Purely Functional Stepchildren

Lately I’ve taken a closer look at Julien’s F# implementations of Chris Okasaki’s Purely Functional Data Structures1. AltBinaryRandomAccessList2 caught my eye because judging from its existing update function it looked pretty simple to implement a remove function. As you may have noticed in all the major collections of F# data structures –FSharp.Core.Collections, FSharpx.core.DataStructures, and PowerPack — remove is pretty rare. And both update and remove seem to be neglected stepchildren in the purely functional data structure world. (By update and remove I am referring to functions updating and removing any element by index.)

Let’s look at Okasaki’s “pseudo-canonical”3 update for list, implemented in F#.

let rec loop i y (l:'a list) = 
    match (i,y,l) with
    | i',y,[] -> raise (System.Exception("subscript"))
    | 0,y',x::xs -> y::xs
    | i',y,x::xs -> x::(loop (i'-1) y xs) 
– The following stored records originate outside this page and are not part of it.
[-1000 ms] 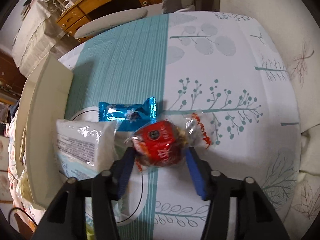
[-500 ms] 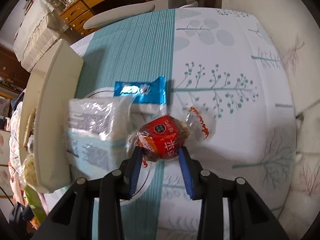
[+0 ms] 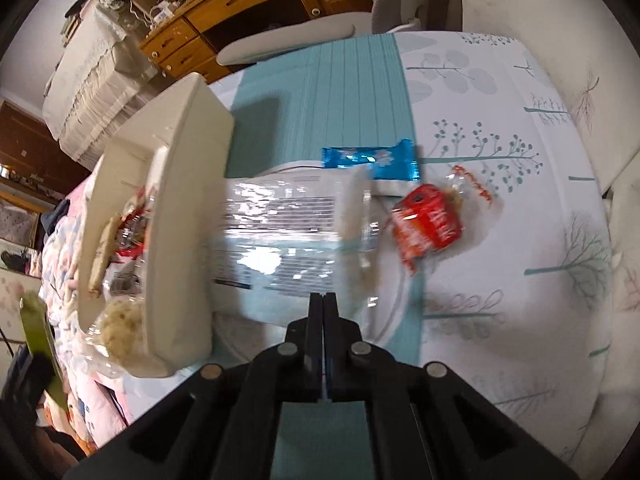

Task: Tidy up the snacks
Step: 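Lower the green pouch into the white tray and open the left tool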

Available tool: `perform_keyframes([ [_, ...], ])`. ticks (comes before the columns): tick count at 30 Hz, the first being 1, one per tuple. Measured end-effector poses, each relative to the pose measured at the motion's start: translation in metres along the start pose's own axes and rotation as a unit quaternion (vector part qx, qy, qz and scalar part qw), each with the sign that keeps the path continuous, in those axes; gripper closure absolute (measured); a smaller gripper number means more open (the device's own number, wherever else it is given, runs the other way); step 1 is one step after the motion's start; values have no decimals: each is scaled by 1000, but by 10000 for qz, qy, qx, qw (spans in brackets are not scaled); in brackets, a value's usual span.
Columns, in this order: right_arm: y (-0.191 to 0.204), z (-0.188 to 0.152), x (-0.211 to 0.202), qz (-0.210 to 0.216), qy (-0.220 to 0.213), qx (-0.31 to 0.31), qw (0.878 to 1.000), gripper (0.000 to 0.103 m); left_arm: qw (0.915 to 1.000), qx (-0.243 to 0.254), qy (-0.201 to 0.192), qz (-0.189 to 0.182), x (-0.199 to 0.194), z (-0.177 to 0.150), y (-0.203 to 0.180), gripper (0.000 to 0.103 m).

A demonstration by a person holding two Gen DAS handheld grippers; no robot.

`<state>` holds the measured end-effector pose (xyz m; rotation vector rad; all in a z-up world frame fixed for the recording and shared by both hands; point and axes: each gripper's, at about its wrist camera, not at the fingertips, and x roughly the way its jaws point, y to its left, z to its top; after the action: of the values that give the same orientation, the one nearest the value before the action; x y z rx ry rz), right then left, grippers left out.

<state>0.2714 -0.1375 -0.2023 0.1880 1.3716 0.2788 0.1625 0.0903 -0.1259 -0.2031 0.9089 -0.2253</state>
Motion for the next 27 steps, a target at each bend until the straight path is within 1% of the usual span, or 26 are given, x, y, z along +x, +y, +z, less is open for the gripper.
perform_keyframes([
  [3, 12, -6, -6, 123, -167, 137, 9997, 103, 9999, -135, -22, 53, -7, 10, 30, 68],
  [8, 33, -13, -15, 209, -507, 347, 9979, 103, 9994, -304, 130, 118, 1, 26, 79, 68],
  [10, 40, -16, -17, 233, -633, 434, 9968, 103, 9991, -320, 226, 176, 7, 31, 96, 68],
  [13, 46, -19, -20, 150, -815, 516, 9952, 103, 9979, -302, 505, 282, 24, 36, 117, 68],
  [15, 46, -21, -21, 114, -906, 680, 9935, 103, 9962, -327, 700, 389, 35, 36, 128, 65],
  [16, 46, -22, -22, 89, -942, 733, 9928, 103, 9954, -346, 809, 375, 41, 36, 133, 58],
  [17, 45, -24, -23, 68, -987, 797, 9919, 103, 9949, -362, 864, 362, 44, 36, 136, 49],
  [18, 43, -26, -23, 65, -1023, 855, 9911, 103, 9948, -371, 875, 353, 45, 36, 138, 45],
  [20, 39, -29, -24, 35, -1071, 989, 9893, 103, 9945, -315, 929, 363, 48, 35, 137, 34],
  [22, 33, -32, -24, 7, -1096, 1113, 9877, 103, 9936, -246, 1036, 365, 51, 36, 133, 31],
  [24, 25, -35, -26, -5, -1125, 1273, 9855, 103, 9931, -115, 1129, 289, 54, 37, 125, 31],
  [27, 10, -38, -28, 43, -1091, 1549, 9819, 103, 9921, 252, 1209, 225, 55, 39, 104, 30],
])
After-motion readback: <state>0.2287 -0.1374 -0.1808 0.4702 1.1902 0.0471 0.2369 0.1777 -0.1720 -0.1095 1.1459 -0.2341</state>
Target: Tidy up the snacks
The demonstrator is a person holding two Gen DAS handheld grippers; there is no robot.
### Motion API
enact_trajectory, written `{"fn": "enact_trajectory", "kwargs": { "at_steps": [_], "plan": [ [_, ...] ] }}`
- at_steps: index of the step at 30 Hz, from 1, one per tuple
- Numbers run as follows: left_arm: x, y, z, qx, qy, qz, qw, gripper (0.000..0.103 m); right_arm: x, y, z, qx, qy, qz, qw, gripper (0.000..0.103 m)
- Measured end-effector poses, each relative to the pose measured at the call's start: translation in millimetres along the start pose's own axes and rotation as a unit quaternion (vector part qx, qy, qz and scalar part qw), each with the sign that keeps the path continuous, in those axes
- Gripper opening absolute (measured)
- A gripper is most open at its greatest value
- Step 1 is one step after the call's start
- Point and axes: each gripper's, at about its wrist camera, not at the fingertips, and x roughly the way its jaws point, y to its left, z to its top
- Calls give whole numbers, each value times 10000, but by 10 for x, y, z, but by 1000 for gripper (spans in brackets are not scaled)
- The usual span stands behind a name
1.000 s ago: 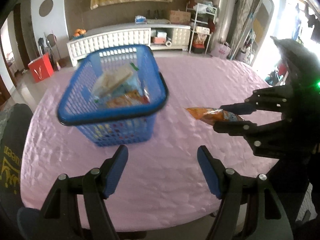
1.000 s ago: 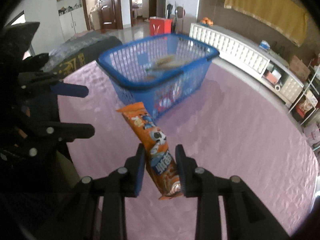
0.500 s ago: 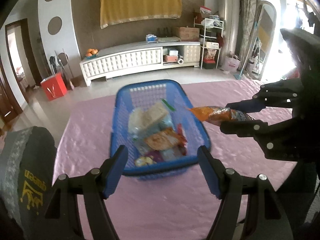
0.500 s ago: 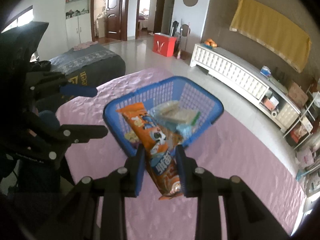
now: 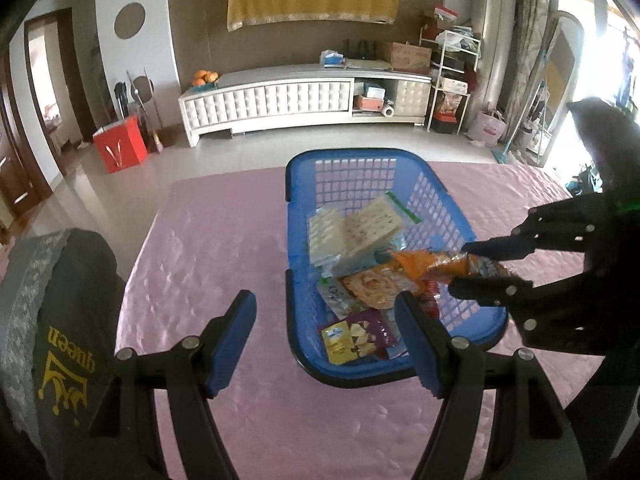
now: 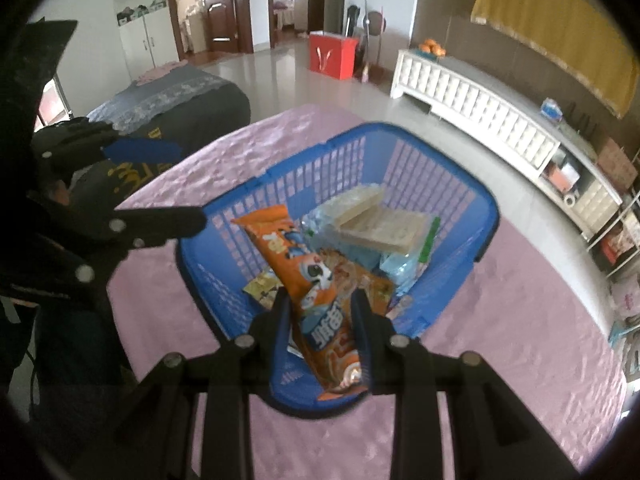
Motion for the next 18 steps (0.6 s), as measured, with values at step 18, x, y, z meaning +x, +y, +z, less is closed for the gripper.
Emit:
{"fn": "enact_trajectory", "kwargs": {
  "at_steps": [18],
  "plan": [
    [-12, 14, -95, -3, -3, 50, 10000, 70, 200, 165, 19, -104, 483, 73, 9988, 57]
  ]
}}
Do you see the problem? I’ll get back to it below.

How else might we implement update? We could just punt by converting to Array, updating, and back to list.

let punt i y (l:’a list) =
    let a = List.toArray l 
    a.[i] <- y
    List.ofArray a

And our last candidate is a hybrid, in which we progressively take the tail, collecting each head in an Array, until we pass the element for update. Then cons the new element and the elements from the Array.
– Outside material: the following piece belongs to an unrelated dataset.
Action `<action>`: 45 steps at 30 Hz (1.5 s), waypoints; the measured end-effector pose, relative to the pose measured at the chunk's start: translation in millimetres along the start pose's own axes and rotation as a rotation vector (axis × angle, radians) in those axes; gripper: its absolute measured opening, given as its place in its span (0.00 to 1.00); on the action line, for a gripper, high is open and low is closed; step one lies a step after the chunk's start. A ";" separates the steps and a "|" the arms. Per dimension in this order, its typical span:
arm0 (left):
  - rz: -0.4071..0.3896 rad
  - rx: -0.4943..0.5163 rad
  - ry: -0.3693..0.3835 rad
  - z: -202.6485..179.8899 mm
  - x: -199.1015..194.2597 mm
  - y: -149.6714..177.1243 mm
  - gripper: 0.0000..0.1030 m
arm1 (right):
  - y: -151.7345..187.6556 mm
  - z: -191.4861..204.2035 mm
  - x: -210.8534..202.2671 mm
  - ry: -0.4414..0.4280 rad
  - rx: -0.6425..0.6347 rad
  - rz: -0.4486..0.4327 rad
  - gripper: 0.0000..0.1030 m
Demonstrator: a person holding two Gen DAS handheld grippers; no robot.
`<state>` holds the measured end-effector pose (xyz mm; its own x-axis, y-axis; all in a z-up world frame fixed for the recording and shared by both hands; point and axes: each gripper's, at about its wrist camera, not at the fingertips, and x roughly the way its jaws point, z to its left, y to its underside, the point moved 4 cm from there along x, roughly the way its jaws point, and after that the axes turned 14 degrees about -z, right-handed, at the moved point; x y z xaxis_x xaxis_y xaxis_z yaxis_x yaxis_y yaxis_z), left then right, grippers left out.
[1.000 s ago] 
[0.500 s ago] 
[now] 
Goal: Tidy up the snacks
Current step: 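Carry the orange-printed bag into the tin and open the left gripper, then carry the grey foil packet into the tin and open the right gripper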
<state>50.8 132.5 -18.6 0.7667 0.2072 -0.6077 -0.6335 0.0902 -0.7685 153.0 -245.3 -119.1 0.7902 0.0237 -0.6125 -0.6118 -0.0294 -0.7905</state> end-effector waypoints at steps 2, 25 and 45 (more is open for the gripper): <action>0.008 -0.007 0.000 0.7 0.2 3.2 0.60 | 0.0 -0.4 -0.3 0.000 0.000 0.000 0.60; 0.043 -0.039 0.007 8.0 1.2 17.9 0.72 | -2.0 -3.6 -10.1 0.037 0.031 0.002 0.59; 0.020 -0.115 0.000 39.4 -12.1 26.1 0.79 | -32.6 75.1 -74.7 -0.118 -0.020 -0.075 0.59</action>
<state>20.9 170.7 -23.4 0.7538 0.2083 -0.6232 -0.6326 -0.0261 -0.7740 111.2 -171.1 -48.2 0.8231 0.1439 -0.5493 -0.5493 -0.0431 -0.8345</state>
let hybrid i y (l:'a list) =
    if (i = 0) then List.Cons (y, (List.tail l))
        let rec loop i' (front:'a array) back =
            match i' with
            | x when x < 0 -> front, (List.tail back)
            | x ->  
                Array.set front x (List.head back)
                loop (x-1) front (List.tail back)

        let front', back' = loop (i - 1) (Array.create i y) l

        let rec loop2 i' frontLen (front'':'a array) back'' =
            match i' with
            | x when x > frontLen -> back''
            | x -> loop2 (x + 1) frontLen front'' (front''.[x]::back'')

        loop2 0 ((Seq.length front') - 1) front' (y::back')

AltBinaryRandomAccessList is a structure with the same basic functions as List, but optimized for update. Here’s the type structure:

type AltBinRndAccList<'a> =
    | Nil
    | Zero of AltBinRndAccList<'a * 'a>
    | One of 'a * AltBinRndAccList<'a * 'a>

The element grouping represents the binary number of the count of elements, with least significant digit to the left4. This allows for a member update function which runs in O(log n) time. (The best we have seen so far is O(i), where i is the index of the target element, and punt runs in O(n)).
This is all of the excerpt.